詩はどこにあるか(谷内修三の読書日記)

日々、読んだ本の感想。ときには映画の感想も。

セバスティアン・ボレンステイン監督「明日に向かって笑え!」(★★★)

2021-09-23 16:31:27 | 映画

セバスティアン・ボレンステイン監督「明日に向かって笑え!」(★★★)(2021年9月21日、KBCシネマスクリーン2)
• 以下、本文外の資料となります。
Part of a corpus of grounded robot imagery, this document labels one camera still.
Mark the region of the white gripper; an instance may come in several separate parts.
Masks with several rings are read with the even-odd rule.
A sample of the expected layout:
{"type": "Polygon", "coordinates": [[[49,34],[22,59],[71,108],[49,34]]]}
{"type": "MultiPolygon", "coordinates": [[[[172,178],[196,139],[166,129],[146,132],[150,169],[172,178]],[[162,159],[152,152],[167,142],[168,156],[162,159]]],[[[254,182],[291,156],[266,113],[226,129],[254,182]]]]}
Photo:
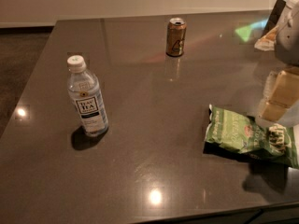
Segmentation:
{"type": "Polygon", "coordinates": [[[293,127],[299,123],[298,66],[287,66],[279,72],[270,72],[255,121],[262,127],[274,123],[293,127]]]}

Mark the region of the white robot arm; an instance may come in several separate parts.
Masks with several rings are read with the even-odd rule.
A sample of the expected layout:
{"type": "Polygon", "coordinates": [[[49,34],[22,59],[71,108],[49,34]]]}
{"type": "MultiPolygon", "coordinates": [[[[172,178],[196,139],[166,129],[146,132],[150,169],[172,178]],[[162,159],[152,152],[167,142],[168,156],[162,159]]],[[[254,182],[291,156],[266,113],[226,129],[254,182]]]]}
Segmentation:
{"type": "Polygon", "coordinates": [[[292,127],[299,124],[299,0],[277,0],[271,15],[270,30],[254,48],[273,50],[285,67],[269,73],[255,120],[262,127],[292,127]]]}

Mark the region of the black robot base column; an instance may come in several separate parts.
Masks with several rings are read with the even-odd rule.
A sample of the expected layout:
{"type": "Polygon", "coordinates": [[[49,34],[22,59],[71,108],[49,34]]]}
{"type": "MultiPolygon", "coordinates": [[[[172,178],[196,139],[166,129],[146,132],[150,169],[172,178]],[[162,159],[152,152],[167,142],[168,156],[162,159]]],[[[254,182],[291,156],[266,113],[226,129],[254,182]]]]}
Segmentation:
{"type": "Polygon", "coordinates": [[[267,23],[263,29],[263,35],[266,35],[268,32],[270,32],[277,24],[278,20],[281,16],[281,13],[286,5],[286,0],[277,0],[274,4],[270,16],[267,20],[267,23]]]}

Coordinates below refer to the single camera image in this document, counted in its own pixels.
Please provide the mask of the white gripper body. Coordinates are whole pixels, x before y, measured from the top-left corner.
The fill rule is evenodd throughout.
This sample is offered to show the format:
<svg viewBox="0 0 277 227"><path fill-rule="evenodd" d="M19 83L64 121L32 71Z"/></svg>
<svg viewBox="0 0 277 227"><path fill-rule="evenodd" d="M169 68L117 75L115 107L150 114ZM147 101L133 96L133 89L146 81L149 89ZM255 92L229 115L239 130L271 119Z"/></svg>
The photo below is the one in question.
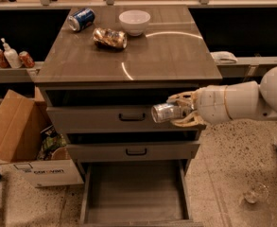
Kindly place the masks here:
<svg viewBox="0 0 277 227"><path fill-rule="evenodd" d="M210 85L197 90L196 109L199 116L210 124L227 122L225 105L226 86Z"/></svg>

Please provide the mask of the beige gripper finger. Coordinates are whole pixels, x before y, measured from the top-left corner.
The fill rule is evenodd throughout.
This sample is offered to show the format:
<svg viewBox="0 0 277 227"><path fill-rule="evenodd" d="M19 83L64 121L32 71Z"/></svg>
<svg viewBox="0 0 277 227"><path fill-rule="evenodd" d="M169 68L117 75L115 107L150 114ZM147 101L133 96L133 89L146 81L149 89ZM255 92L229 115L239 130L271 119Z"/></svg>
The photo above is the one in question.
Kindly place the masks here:
<svg viewBox="0 0 277 227"><path fill-rule="evenodd" d="M205 121L197 111L183 111L179 118L171 119L170 122L180 128L195 127L197 125L205 125Z"/></svg>
<svg viewBox="0 0 277 227"><path fill-rule="evenodd" d="M170 96L167 103L177 104L182 107L194 108L197 101L197 93L194 91L187 91Z"/></svg>

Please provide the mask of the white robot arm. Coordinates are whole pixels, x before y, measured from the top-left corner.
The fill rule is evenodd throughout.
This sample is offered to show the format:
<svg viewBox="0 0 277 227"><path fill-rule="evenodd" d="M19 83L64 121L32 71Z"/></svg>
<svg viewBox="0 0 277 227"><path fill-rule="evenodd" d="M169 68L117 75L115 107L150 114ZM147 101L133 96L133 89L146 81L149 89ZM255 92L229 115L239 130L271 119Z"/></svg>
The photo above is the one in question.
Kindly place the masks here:
<svg viewBox="0 0 277 227"><path fill-rule="evenodd" d="M170 96L167 102L190 110L184 119L171 120L178 127L215 125L236 119L277 120L277 67L266 72L260 83L210 85Z"/></svg>

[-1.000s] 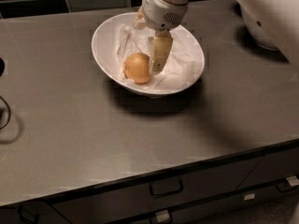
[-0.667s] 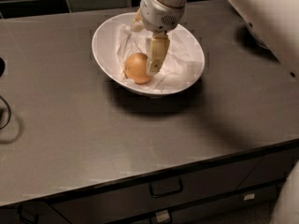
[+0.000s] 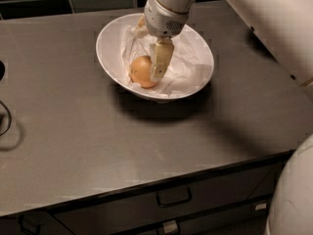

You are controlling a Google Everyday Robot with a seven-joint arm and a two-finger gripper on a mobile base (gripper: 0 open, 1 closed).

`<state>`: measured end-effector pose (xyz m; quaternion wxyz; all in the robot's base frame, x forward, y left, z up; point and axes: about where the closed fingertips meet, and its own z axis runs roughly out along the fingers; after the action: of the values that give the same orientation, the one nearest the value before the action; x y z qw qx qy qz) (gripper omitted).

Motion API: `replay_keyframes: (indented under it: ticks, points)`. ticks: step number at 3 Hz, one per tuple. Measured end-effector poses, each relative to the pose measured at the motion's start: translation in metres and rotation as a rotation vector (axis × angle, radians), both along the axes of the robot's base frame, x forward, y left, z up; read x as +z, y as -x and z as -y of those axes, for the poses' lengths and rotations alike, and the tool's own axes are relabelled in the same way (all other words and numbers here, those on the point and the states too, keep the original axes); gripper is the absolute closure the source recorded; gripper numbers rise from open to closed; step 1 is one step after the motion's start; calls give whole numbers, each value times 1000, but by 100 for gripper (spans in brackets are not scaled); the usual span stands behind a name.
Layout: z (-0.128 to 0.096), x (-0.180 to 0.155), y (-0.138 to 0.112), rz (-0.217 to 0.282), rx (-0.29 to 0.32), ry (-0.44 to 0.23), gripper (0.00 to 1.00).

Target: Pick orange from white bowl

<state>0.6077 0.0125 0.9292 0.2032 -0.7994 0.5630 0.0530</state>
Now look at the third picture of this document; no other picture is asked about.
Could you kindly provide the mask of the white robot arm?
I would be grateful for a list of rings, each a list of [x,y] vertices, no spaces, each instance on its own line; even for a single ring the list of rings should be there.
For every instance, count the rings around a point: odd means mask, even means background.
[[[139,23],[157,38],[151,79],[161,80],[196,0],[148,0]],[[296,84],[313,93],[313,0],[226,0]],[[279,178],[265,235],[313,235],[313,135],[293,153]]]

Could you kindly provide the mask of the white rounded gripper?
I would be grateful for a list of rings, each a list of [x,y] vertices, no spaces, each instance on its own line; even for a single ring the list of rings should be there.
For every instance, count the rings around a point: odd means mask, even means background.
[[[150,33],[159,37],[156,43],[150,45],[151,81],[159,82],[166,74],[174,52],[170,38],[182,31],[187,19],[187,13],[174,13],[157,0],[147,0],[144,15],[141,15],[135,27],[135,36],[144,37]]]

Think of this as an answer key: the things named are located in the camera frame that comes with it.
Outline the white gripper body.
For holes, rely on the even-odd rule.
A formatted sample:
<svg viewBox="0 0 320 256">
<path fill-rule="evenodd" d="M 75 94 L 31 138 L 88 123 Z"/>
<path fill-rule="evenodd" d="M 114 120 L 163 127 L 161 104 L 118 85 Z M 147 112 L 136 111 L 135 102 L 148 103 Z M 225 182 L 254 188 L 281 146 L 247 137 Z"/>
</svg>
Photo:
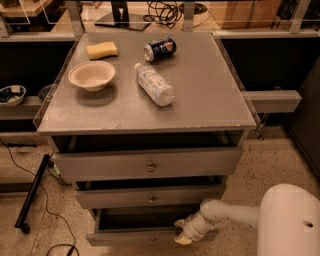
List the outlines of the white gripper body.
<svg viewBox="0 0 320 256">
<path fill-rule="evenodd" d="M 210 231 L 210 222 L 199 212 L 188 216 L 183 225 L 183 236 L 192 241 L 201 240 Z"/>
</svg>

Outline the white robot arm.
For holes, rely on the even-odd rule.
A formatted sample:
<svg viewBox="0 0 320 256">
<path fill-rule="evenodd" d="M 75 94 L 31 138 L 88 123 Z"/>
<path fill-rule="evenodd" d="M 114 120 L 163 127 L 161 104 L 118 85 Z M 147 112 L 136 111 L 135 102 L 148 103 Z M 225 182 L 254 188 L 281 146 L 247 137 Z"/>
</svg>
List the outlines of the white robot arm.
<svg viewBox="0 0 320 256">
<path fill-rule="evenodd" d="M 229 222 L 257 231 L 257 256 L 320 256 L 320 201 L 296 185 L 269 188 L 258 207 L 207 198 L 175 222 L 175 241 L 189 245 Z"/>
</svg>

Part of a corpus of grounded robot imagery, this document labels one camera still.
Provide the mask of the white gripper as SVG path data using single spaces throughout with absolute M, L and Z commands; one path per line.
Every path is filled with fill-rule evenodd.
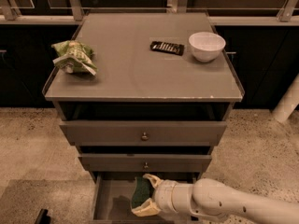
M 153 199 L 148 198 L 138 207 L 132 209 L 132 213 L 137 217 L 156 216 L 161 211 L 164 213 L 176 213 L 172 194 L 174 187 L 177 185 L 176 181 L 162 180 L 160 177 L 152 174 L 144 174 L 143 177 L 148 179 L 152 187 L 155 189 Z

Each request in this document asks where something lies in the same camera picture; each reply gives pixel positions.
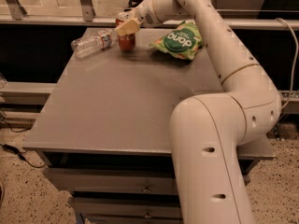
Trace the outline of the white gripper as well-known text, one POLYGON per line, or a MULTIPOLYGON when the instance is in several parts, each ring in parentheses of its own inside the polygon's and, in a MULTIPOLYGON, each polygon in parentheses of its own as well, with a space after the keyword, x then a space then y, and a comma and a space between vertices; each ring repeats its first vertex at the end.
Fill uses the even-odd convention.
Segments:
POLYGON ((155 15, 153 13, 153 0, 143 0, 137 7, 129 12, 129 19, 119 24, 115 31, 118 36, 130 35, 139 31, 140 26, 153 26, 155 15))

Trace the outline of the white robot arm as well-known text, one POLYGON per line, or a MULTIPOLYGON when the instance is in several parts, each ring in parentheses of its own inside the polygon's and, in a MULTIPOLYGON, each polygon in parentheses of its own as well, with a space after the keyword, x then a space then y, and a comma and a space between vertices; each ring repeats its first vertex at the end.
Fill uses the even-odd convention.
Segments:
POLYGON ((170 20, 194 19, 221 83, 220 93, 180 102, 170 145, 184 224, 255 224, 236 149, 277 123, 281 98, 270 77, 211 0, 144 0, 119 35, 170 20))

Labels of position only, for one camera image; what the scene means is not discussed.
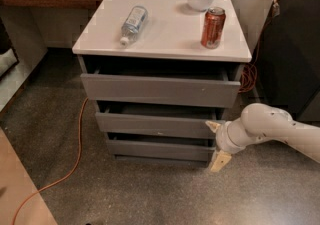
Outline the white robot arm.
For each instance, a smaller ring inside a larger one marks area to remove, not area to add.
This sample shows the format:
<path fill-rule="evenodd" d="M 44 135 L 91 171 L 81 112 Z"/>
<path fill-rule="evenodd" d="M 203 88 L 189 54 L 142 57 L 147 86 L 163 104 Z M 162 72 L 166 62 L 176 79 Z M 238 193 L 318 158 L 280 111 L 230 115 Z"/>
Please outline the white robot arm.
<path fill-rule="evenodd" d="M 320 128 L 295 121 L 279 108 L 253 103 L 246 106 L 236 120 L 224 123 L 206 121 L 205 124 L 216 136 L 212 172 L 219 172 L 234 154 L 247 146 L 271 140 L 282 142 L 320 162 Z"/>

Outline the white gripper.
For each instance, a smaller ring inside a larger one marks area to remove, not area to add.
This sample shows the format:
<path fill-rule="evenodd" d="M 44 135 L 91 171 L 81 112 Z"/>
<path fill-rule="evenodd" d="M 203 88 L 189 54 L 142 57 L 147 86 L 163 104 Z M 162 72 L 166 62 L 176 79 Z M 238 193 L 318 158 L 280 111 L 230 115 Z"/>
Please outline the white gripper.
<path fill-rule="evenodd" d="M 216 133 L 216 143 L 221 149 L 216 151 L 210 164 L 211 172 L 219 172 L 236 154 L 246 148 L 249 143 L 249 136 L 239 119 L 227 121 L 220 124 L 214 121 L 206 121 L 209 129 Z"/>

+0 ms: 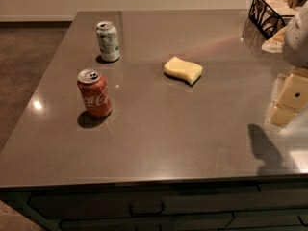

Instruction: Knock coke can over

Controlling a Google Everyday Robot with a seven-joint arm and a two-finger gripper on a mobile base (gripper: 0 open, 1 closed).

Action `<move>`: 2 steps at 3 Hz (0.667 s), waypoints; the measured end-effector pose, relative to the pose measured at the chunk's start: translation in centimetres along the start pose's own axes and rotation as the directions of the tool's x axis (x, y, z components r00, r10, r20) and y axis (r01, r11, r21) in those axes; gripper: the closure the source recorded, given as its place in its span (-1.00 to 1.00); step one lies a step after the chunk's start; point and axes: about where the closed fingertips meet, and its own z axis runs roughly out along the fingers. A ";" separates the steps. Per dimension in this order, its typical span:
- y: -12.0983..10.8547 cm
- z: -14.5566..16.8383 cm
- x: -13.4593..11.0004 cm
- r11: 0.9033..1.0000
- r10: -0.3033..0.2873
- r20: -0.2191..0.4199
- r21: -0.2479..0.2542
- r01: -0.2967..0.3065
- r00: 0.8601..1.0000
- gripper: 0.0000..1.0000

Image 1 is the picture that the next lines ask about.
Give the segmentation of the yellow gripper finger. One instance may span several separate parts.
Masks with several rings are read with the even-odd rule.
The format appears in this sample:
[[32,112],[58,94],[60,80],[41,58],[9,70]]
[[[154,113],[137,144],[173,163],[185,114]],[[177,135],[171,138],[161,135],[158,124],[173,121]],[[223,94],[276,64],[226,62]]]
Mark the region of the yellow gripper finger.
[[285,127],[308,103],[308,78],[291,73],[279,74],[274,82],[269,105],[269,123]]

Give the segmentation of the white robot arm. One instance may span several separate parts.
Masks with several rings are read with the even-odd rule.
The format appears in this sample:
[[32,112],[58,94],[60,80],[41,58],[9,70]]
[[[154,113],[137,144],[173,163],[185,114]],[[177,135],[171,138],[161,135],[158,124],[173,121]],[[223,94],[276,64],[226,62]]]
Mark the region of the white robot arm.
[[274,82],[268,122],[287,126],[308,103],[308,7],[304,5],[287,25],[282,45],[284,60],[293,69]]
監督 セバスティアン・ボレンステイン 出演 リカルド・ダリン

 リカルド・ダリンは何本か見ている。「瞳の奥の秘密」が有名だ。シリアスな役者かと思っていたら、コメディーも演じる。スペイン語の練習もかねて、見に行った。「字幕」があるのでついつい字幕を見てしまう。それに、喜劇の方が、深刻な劇よりも「ことば」を理解するのがむずかしい、というようなことを考えながら、それでも笑ってしまう。
 何がおかしいかというと。
 出で来るアルゼンチン人が、みんな正直なのだ。銀行の頭取(?)と弁護士に、農協設立のために出し合った資金をだまし取られる。どうも、その金は、山の中の厳重な金庫に隠してあるらしいという情報を手に入れ、奪われた金を取り戻そうとする。「でも、全部はダメ。自分たちが奪われた分だけ」などと、真剣に相談する。まあ、他人のものまで取り出すと「盗み」になるからね。
 このあたりのやりとりは、私が真っ正直な人間ではないので、やっぱり笑ってしまう。そこまで正直にならなくていい、と。結局、奪い返した金の残りは慈善団体に寄付しよう、という結論にたどりつくのだが、これだって、なんというかアルゼンチン気質をあらわしているなあ、と思う。かたくなに信念を守る、というところがある。
 見どころは、どうやって警報装置のついた厳重な金庫を破るか。二面作戦が楽しい。ひとつは、物理的に金庫を破るためには警報装置が働かないようにしないといけない。簡単に言えば、停電。この簡単(?)なことも、奇妙に失敗してしまうところに味がある。根っからの悪人ではないので、上手くできないのだ。もうひとつが心理作戦。金庫のことが気になってしようがない弁護士を、警報装置を誤作動させることで、ふりまわす。警報装置から携帯電話にメッセージが流れてくるたびに、弁護士は山の中まで車をぶっとばす。何度も何度も。そんなことしなくたって、停電で警報装置を止めてしまうだけでいいじゃないか、というのではちょっと味気ない。単なる金庫破りになる。そうではなくて、金を奪った人間を精神的に追い詰める、という復讐がおもしろいのだ。これは「怒ってるんだぞ」と相手に分からせることだね。相手が、それに気づくかどうかは別問題。自分たちが憂さ晴らし(?)ができればいい。
 これは、最後の最後。悪徳弁護士が、正直者集団の車修理屋へやってくる。彼にオーナーがマテ茶を出す、というシーンに、さらっと描かれている。「何も知らないばかな弁護士」と、ちらっと思う。この「ちらっと」という感じがいいんだなあ。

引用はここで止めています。